▶ **Exercise directions**:
Here is the task for the records below: repeat exactly the lines from the one with "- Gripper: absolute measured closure" to the one with "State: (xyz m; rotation", both included, and nothing else.

*** Opening of Source data ***

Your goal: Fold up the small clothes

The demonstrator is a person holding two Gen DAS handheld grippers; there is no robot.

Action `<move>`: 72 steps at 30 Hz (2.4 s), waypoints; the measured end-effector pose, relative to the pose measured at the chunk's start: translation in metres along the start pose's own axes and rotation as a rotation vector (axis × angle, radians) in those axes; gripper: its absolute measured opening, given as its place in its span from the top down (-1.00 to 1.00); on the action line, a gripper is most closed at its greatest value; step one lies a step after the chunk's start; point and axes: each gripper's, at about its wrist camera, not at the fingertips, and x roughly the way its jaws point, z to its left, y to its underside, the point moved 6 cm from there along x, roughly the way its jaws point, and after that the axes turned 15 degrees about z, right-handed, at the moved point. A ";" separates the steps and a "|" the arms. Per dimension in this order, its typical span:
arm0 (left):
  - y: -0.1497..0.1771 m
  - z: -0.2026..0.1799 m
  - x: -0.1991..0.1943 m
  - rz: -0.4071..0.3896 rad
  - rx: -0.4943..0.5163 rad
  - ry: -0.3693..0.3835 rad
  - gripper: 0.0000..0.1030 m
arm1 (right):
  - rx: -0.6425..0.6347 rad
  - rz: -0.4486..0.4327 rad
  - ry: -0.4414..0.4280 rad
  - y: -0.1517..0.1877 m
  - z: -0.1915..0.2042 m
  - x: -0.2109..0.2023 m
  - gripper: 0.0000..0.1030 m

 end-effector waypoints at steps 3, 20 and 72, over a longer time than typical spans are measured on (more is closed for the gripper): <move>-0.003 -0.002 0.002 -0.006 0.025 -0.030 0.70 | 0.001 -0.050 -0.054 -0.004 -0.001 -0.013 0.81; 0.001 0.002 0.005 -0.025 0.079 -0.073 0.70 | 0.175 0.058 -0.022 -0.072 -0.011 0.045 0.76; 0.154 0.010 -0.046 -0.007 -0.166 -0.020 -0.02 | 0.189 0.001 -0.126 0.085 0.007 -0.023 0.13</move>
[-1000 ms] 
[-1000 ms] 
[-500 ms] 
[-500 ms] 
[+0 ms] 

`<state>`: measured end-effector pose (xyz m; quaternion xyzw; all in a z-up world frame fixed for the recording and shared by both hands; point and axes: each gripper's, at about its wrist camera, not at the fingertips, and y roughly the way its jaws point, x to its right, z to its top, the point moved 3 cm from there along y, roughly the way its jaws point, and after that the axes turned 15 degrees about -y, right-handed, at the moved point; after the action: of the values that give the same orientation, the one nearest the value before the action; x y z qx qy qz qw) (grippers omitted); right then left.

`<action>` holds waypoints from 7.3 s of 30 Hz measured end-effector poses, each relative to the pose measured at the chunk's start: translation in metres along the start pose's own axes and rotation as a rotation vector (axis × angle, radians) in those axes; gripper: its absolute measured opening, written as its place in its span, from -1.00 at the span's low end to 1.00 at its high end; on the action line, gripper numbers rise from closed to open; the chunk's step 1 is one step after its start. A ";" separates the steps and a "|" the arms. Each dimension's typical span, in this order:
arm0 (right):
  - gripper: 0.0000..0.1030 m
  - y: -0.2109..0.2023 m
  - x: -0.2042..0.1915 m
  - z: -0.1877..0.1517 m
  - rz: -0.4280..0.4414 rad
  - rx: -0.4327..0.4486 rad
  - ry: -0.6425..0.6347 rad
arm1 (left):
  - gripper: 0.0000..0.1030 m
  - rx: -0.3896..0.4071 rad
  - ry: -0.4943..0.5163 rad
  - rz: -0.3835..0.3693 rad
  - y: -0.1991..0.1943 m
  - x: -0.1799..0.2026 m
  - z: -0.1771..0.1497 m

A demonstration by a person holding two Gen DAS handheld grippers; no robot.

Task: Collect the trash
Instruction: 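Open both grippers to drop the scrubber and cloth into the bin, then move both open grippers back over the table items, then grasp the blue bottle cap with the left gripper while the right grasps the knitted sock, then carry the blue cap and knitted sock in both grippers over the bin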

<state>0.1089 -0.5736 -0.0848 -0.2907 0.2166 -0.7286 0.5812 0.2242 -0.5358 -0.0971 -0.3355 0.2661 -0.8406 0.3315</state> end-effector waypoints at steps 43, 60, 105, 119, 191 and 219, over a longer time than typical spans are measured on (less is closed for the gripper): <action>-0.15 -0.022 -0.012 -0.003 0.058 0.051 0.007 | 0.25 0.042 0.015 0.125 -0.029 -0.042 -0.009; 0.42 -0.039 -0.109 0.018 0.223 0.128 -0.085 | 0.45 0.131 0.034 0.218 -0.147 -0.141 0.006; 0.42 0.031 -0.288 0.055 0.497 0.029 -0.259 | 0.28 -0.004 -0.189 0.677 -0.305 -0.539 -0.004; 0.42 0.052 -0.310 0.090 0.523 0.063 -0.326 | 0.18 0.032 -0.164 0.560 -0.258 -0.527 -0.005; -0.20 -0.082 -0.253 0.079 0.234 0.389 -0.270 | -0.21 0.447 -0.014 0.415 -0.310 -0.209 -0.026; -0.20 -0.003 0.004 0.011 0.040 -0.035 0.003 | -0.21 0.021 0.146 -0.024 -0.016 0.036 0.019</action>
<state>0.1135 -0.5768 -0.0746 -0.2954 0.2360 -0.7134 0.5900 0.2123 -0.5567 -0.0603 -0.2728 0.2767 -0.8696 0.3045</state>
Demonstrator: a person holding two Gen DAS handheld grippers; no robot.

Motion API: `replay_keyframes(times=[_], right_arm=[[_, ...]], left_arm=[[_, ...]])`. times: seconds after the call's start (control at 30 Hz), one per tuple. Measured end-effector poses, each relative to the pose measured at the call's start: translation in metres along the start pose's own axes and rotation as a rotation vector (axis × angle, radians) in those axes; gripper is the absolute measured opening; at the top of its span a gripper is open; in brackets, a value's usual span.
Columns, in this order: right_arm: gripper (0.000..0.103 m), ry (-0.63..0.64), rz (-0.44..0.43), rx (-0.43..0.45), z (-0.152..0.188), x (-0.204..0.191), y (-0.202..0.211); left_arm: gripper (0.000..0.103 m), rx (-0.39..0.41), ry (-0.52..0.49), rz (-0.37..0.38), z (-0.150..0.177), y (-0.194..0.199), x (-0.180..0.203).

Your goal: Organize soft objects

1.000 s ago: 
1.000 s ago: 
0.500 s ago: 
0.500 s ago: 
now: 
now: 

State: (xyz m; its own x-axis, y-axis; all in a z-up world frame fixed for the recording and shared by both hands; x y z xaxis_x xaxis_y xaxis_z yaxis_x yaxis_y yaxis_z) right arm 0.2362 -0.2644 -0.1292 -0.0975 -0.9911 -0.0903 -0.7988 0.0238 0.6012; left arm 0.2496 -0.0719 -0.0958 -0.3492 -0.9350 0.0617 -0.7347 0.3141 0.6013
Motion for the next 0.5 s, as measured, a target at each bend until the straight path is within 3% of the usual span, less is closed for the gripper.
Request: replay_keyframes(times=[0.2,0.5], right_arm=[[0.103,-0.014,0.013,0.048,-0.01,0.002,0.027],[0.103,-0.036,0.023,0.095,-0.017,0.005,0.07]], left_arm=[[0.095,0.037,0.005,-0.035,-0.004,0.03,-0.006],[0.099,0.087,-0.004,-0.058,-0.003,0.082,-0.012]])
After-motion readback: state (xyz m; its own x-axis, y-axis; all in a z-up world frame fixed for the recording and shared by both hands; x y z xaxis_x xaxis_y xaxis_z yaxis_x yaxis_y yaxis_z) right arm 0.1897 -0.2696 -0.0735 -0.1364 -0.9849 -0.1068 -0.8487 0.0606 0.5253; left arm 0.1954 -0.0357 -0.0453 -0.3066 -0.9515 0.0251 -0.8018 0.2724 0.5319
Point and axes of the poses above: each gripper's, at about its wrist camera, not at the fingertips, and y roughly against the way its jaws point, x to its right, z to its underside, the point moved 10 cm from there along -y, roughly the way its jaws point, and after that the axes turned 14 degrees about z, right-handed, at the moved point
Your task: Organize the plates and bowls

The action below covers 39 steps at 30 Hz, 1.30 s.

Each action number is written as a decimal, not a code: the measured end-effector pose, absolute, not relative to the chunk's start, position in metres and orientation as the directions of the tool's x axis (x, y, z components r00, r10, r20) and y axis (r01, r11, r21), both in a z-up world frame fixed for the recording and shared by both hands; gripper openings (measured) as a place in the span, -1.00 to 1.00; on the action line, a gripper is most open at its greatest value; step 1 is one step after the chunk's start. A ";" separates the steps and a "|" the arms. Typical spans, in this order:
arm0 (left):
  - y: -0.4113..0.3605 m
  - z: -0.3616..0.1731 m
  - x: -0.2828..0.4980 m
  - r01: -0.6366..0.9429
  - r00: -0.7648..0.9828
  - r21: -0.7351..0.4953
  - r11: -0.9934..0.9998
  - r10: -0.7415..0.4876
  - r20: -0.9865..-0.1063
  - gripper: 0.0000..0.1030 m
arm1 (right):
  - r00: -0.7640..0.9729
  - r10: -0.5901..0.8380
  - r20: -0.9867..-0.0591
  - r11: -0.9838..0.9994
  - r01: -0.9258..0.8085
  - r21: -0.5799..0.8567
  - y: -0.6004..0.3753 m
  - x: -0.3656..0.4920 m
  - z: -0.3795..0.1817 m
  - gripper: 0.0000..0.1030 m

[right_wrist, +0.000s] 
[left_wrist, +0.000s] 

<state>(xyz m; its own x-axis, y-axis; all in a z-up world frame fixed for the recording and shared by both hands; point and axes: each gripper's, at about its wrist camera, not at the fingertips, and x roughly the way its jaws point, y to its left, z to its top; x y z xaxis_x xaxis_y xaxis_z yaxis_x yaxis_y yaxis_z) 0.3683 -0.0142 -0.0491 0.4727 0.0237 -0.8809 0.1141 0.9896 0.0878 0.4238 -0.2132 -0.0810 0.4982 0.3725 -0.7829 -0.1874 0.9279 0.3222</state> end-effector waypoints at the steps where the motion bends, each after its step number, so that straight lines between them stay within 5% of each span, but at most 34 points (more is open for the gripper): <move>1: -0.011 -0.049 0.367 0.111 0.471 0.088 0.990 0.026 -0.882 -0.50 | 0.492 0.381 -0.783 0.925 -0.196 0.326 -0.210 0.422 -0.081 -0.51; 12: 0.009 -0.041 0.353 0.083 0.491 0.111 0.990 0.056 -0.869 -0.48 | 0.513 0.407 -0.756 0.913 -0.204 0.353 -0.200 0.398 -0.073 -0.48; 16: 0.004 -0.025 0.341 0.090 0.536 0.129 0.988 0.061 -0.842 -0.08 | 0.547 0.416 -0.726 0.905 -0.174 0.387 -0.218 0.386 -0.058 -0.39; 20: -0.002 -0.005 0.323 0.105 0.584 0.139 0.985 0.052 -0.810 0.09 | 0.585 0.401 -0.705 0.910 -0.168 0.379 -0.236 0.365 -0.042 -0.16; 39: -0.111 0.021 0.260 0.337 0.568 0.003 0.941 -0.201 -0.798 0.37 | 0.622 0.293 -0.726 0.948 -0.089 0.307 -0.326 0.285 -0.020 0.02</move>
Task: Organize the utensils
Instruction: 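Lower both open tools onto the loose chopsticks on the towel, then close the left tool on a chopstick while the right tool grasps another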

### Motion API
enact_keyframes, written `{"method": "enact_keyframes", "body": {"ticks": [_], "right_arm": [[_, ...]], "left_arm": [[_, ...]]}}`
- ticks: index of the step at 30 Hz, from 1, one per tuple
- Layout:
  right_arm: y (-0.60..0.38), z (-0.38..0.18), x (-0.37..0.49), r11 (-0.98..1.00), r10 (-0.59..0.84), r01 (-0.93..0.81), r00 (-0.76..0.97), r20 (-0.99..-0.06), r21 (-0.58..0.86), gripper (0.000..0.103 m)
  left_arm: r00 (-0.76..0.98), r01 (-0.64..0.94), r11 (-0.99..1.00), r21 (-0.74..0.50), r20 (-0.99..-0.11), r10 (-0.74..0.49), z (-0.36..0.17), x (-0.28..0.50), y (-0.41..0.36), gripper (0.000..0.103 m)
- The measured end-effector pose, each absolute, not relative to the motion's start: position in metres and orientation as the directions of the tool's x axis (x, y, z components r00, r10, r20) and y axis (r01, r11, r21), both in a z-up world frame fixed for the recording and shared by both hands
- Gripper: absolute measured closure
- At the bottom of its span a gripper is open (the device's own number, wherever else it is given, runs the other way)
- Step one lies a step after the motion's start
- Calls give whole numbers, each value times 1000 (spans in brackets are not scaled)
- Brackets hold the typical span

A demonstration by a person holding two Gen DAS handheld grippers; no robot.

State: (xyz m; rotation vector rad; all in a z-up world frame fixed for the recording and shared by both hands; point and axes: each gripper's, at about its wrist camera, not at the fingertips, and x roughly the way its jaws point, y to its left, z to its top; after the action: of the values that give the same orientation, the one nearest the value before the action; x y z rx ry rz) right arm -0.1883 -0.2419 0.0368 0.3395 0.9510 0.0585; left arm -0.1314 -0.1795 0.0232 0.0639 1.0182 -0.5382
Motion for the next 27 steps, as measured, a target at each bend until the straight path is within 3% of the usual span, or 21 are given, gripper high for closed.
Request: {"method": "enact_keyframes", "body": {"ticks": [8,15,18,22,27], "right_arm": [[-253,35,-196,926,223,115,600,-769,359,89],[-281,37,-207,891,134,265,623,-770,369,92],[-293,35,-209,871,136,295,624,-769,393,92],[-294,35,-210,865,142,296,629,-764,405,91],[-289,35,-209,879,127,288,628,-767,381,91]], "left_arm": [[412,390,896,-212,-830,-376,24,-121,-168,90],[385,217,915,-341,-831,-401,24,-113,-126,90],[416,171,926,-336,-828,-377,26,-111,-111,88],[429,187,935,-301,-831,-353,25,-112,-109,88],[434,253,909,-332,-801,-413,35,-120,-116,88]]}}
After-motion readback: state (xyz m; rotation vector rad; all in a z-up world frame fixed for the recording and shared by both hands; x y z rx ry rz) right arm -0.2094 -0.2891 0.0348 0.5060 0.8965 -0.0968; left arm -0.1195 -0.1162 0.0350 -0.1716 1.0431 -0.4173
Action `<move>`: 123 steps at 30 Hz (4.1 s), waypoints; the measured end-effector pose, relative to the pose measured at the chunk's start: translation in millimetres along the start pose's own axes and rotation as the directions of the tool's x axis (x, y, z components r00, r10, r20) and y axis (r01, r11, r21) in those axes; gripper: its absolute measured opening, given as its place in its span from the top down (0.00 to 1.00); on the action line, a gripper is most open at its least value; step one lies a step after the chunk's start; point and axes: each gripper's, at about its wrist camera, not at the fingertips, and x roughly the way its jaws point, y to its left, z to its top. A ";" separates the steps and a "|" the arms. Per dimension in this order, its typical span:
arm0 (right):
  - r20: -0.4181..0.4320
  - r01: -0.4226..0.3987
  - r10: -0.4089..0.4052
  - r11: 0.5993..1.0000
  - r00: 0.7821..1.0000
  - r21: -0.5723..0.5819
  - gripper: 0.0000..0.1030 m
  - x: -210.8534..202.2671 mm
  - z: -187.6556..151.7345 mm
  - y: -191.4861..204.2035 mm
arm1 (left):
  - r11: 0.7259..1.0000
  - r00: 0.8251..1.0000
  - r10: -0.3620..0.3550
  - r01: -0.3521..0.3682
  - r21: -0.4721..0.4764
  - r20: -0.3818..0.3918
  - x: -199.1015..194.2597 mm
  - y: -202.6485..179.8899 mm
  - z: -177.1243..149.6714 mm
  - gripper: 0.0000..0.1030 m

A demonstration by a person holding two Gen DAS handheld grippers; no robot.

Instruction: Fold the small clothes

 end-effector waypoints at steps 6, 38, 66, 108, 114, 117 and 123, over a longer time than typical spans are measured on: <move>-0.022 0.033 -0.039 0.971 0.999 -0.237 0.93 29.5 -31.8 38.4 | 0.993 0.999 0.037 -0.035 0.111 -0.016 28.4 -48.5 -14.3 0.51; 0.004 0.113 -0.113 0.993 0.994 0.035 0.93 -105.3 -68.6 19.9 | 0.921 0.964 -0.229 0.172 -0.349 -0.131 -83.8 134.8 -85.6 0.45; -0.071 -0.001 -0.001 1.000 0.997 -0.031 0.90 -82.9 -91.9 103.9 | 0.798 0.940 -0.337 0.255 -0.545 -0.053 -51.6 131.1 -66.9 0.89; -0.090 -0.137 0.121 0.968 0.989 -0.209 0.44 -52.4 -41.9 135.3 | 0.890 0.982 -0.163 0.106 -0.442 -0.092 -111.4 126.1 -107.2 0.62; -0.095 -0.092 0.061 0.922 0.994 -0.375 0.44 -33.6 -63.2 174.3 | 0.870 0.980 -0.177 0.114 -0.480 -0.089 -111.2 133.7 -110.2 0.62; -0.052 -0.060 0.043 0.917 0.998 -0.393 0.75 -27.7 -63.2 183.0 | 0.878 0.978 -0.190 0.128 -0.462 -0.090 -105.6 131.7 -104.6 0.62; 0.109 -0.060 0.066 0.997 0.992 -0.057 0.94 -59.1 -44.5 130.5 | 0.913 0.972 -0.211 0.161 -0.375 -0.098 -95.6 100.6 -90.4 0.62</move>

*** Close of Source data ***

▶ **Solution to this problem**:
- Gripper: absolute measured closure
- At the bottom of its span a gripper is open (the device's own number, wherever else it is given, runs the other way)
- Step one lies a step after the motion's start
- Calls give whole numbers, each value times 1000 (spans in brackets are not scaled)
- Brackets hold the typical span

A demonstration by a person holding two Gen DAS handheld grippers; no robot.

State: (xyz m; rotation vector rad; all in a z-up world frame fixed for the recording and shared by both hands; point and axes: each gripper's, at about its wrist camera, not at the fingertips, and x roughly the way its jaws point, y to its left, z to its top; after the action: of the values that give the same orientation, the one nearest the value before the action; x y z rx ry rz) right arm -0.1883 -0.2419 0.0368 0.3395 0.9510 0.0585; left arm -0.1314 -0.1795 0.0232 0.0639 1.0182 -0.5382

This answer is now complete.